What is expected: Transcribe all records, preserving every character.

Supplied material:
- Opening Delimiter -

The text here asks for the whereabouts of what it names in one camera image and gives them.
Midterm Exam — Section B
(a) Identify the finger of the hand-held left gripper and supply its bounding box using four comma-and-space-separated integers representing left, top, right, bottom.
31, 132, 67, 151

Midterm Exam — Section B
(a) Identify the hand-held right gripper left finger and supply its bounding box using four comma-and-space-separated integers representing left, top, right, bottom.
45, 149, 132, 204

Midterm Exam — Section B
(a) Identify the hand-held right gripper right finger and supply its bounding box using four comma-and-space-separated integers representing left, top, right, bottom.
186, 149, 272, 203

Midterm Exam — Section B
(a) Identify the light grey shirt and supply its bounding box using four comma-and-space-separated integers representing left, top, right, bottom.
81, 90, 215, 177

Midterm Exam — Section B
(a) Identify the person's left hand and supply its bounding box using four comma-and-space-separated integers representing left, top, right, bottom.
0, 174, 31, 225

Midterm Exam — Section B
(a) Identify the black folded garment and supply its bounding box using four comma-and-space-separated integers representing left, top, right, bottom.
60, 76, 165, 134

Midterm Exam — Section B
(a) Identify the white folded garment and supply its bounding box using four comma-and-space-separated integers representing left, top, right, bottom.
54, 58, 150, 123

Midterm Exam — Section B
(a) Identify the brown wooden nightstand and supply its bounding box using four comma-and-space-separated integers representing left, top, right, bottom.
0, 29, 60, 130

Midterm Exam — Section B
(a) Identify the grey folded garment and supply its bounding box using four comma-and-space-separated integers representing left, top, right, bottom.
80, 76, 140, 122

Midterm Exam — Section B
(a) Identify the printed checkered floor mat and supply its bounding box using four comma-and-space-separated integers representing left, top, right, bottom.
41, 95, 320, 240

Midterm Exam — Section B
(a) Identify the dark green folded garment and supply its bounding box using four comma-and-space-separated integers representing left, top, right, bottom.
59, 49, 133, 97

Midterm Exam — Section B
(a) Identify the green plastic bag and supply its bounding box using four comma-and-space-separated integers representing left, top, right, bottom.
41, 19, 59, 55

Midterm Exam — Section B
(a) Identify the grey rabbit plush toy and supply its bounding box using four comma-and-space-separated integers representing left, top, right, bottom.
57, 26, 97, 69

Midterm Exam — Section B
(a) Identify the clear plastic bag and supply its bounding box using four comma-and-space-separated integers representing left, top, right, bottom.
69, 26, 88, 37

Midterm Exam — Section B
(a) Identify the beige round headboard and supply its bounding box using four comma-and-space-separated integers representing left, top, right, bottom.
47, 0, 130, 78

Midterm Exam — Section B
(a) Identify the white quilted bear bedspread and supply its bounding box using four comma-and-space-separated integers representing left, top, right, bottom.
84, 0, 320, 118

- Closing Delimiter -

Answer to this exercise:
The text here asks for the whereabouts of what it names in one camera image and gives them.
Midterm Exam — Section B
(a) Identify the finger of the hand-held left gripper and supply its bounding box using four comma-and-space-separated integers representing left, top, right, bottom.
31, 132, 67, 151

Midterm Exam — Section B
(a) Identify the hand-held right gripper left finger and supply its bounding box using four comma-and-space-separated integers representing left, top, right, bottom.
45, 149, 132, 204

Midterm Exam — Section B
(a) Identify the hand-held right gripper right finger and supply its bounding box using four comma-and-space-separated integers representing left, top, right, bottom.
186, 149, 272, 203

Midterm Exam — Section B
(a) Identify the light grey shirt and supply its bounding box using four comma-and-space-separated integers representing left, top, right, bottom.
81, 90, 215, 177

Midterm Exam — Section B
(a) Identify the person's left hand and supply its bounding box using four comma-and-space-separated integers representing left, top, right, bottom.
0, 174, 31, 225

Midterm Exam — Section B
(a) Identify the black folded garment and supply its bounding box using four comma-and-space-separated integers representing left, top, right, bottom.
60, 76, 165, 134

Midterm Exam — Section B
(a) Identify the white folded garment and supply its bounding box using four comma-and-space-separated integers representing left, top, right, bottom.
54, 58, 150, 123

Midterm Exam — Section B
(a) Identify the brown wooden nightstand and supply its bounding box using four comma-and-space-separated integers representing left, top, right, bottom.
0, 29, 60, 130

Midterm Exam — Section B
(a) Identify the grey folded garment and supply its bounding box using four comma-and-space-separated integers representing left, top, right, bottom.
80, 76, 140, 122

Midterm Exam — Section B
(a) Identify the printed checkered floor mat and supply its bounding box using four comma-and-space-separated integers representing left, top, right, bottom.
41, 95, 320, 240

Midterm Exam — Section B
(a) Identify the dark green folded garment and supply its bounding box using four comma-and-space-separated integers representing left, top, right, bottom.
59, 49, 133, 97

Midterm Exam — Section B
(a) Identify the green plastic bag and supply its bounding box using four comma-and-space-separated integers representing left, top, right, bottom.
41, 19, 59, 55

Midterm Exam — Section B
(a) Identify the grey rabbit plush toy and supply its bounding box using four comma-and-space-separated integers representing left, top, right, bottom.
57, 26, 97, 69

Midterm Exam — Section B
(a) Identify the clear plastic bag and supply its bounding box using four comma-and-space-separated integers representing left, top, right, bottom.
69, 26, 88, 37

Midterm Exam — Section B
(a) Identify the beige round headboard and supply its bounding box using four comma-and-space-separated integers representing left, top, right, bottom.
47, 0, 130, 78

Midterm Exam — Section B
(a) Identify the white quilted bear bedspread and supply its bounding box using four comma-and-space-separated integers representing left, top, right, bottom.
84, 0, 320, 118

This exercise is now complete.